THE COST of extreme weather in Australia has more than doubled since the 1970s, and totalled $35 billion over the past decade, a new Climate Council report has found.
The Climate Council’s report is called Hitting Home: The Compounding Costs of Climate Inaction.
“There is no doubt that we have entered an era of consequences arising from decades of climate inaction and delay,” said lead author and Climate Council spokesman, Professor Will Steffen.
“And it is going to get worse. By 2038, extreme weather events driven by climate change, as well as the impacts of sea-level rise, could cost the Australian economy $100 billion every year,” said Professor Steffen.
For Australia, the devastating Black Summer fires, a crippling drought, and yet another mass bleaching of the Great Barrier Reef highlight our acute vulnerability to climate impacts.

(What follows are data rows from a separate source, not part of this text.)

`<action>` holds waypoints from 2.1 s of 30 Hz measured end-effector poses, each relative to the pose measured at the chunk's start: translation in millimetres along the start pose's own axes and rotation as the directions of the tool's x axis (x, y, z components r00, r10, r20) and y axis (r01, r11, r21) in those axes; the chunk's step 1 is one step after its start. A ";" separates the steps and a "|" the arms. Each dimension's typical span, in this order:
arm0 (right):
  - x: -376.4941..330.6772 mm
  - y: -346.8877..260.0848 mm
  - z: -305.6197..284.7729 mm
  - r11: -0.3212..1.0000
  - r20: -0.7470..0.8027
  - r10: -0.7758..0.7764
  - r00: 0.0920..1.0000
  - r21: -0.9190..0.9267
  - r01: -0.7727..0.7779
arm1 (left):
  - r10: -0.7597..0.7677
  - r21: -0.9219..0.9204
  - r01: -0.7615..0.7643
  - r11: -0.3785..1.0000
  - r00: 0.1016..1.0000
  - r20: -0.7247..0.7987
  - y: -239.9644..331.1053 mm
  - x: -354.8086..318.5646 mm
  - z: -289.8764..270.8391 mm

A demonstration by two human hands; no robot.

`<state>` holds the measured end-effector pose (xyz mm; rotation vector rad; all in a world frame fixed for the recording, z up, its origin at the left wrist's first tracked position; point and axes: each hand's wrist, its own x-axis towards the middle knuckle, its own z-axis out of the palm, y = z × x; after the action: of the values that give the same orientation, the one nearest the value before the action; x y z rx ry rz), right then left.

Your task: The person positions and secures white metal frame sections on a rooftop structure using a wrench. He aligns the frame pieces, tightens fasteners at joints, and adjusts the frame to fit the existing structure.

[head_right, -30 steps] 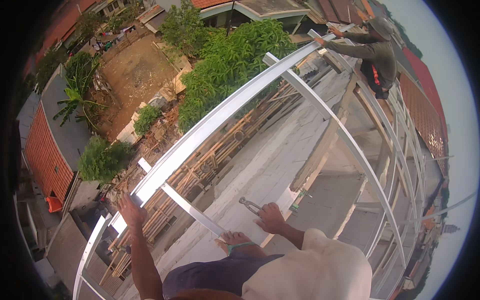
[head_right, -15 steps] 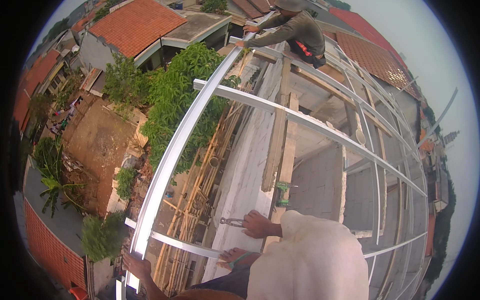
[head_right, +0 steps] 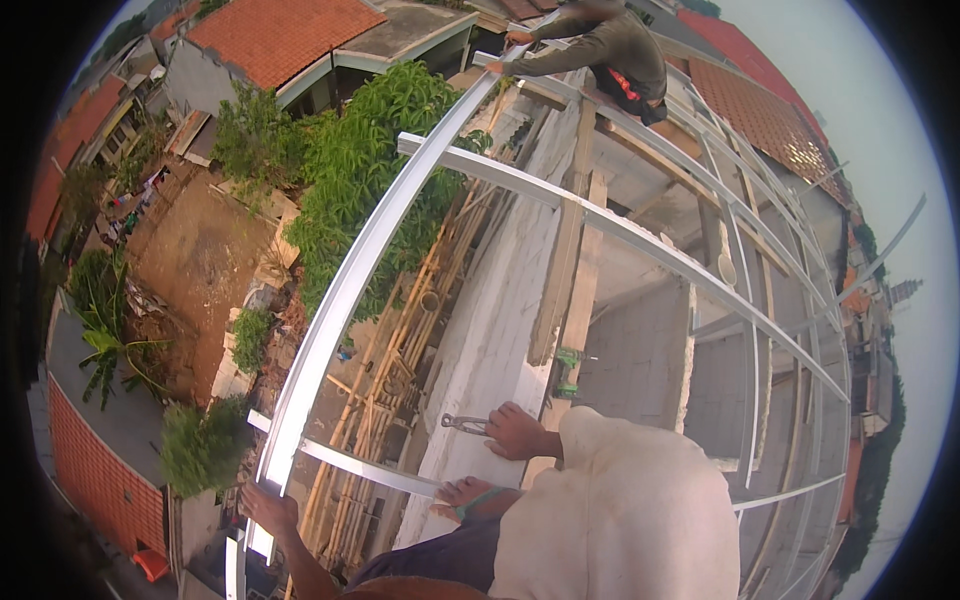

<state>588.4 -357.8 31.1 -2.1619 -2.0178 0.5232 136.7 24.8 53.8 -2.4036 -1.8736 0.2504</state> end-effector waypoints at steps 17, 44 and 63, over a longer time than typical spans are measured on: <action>-4.9 -1.0 8.9 1.000 0.034 0.005 0.999 0.023 -0.006 | 0.034 -0.041 -0.035 0.999 0.999 -0.021 -0.6 -3.5 3.3; 2.2 -7.1 5.2 0.999 0.103 0.027 0.994 0.027 -0.030 | 0.062 0.024 -0.060 0.998 0.995 -0.080 -11.4 -1.3 18.6; -6.2 -9.2 16.0 0.998 0.010 0.016 1.000 0.060 -0.016 | 0.006 -0.029 -0.004 1.000 0.996 0.094 -2.0 0.7 -4.7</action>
<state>574.1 -365.3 20.2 -2.1466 -1.9652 0.5891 135.7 26.2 58.7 -2.4564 -1.9229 0.3461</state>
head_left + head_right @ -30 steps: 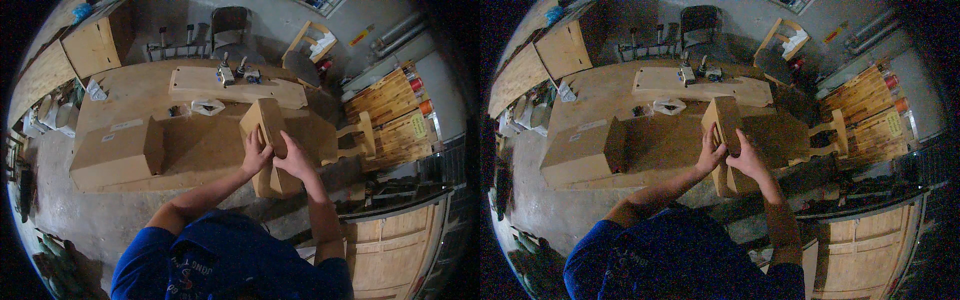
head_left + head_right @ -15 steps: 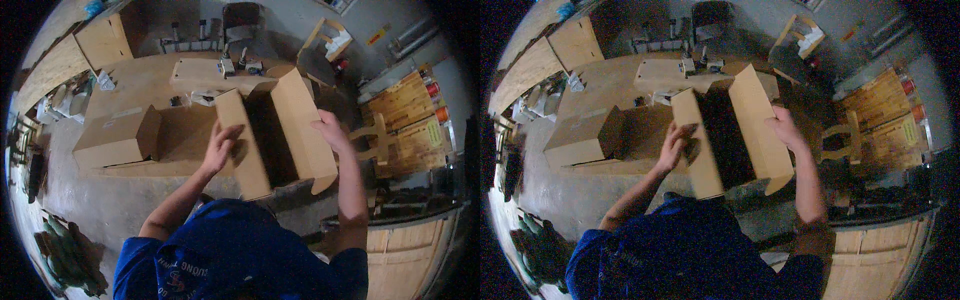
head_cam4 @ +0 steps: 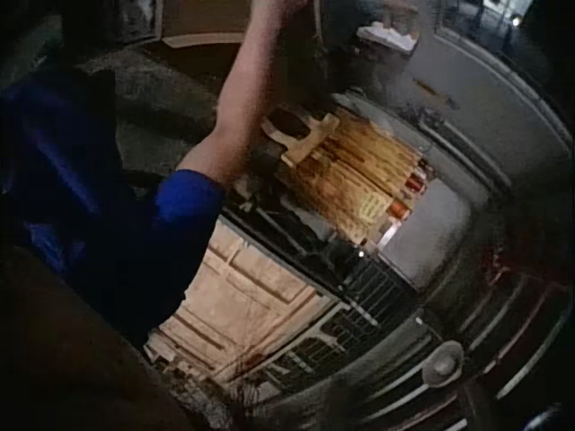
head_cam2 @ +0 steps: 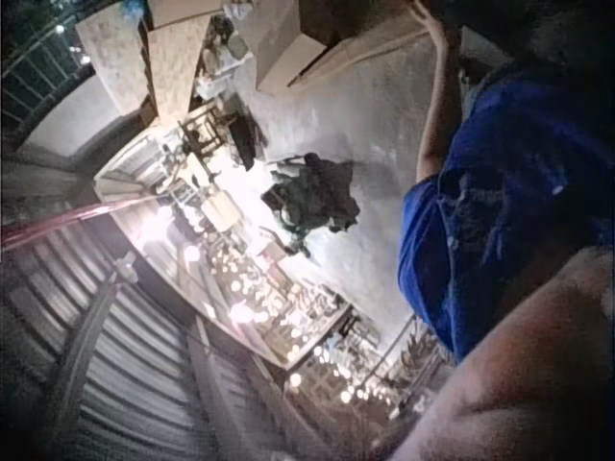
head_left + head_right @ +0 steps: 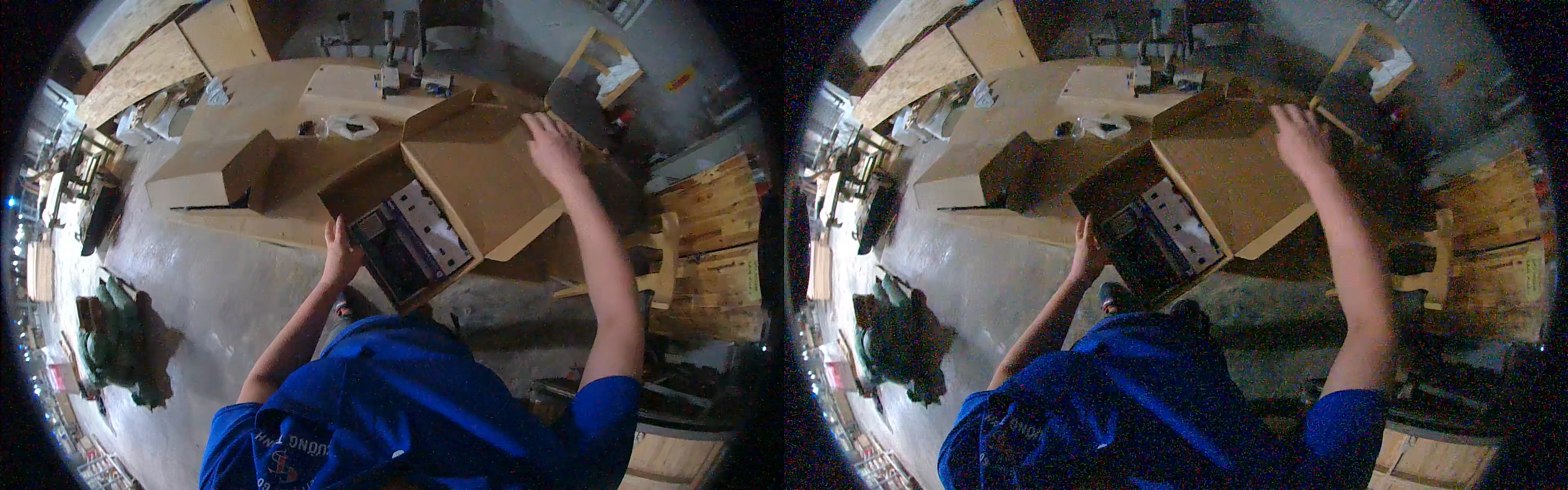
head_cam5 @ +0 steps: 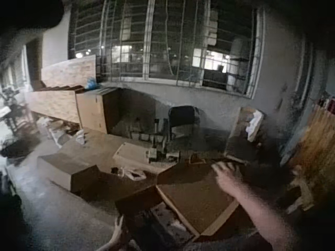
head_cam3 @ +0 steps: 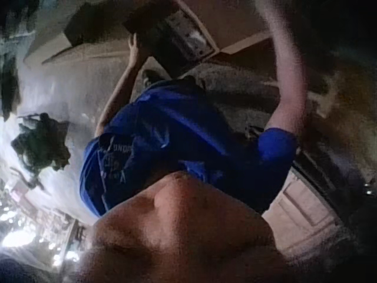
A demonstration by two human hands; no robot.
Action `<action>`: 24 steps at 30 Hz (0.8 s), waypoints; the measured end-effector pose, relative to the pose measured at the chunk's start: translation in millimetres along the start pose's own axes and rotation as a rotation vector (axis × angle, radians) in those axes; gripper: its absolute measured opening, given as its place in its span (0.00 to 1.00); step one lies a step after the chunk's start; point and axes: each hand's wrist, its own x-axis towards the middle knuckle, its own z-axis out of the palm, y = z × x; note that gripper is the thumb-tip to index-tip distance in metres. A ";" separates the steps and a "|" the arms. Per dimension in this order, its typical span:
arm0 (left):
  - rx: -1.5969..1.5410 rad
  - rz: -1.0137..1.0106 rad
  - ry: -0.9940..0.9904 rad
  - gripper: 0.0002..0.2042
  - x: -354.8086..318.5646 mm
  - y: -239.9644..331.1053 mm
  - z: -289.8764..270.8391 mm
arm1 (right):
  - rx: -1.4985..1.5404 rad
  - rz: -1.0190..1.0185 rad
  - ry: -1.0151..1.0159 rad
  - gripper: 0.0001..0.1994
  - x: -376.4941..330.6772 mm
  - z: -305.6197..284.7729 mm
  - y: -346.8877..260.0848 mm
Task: The person applies glue to the joints of wooden chair frames using a brush and a small container. They repeatedly pick up frames, apply glue to specific joints, and place the frames back on the table. The person also moves around the workshop and handles cardboard boxes at the end.
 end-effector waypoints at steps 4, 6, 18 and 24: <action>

“Australians are five times more likely to be displaced by a climate change-fuelled disaster than someone living in Europe. In the Pacific, that risk is 100 times higher,” said Professor Steffen.
“The regional impacts of climate change will profoundly undermine Australia’s national security. Unlike most other wealthy countries, Australia is in a region with many densely populated, near-neighbour, developing countries that are highly vulnerable to climate change,” said the former United Nations Secretary General’s Special Representative for Disaster Risk Reduction, Dr Robert Glasser.
REPORT KEY FINDINGS
- The latest science projects that by 2100 annual deaths from extreme heat worldwide will outstrip all COVID-19 deaths recorded in 2020.
- In 2019-20, we ushered in a new and dangerous era of megafires that ravaged Australia, Brazil, Siberia and the US West Coast.
- We are on track to eliminate all of Australia’s and the world’s tropical coral reefs.
- Climate-related hazards have affected six times more people in the Asia-Pacific than in the rest of the world combined.
- Ignoring climate change is deadly. Australians are now paying the price for our own and the world’s failure to reduce emissions quickly enough or deeply enough.
- We need bold, concerted action across all levels of government, business, industry and community to reduce Australia’s emissions to net zero as soon as possible and prepare for worsening extreme weather events.
“Because many climate impacts are already locked-in, we must learn to live in a new era of drought, floods, and megafires. It’s equally clear that far greater dangers lie ahead if we fail to act with the urgency and determination that the science demands,” said Dr Glasser.
“No developed country has more to lose from climate change-fuelled extreme weather, or more to gain as the world transforms to a zero-carbon economy, than Australia does,” said Professor Will Steffen.
Over the coming decade, Australia must aim to at least halve its emissions, and reach net zero by 2040 at the latest.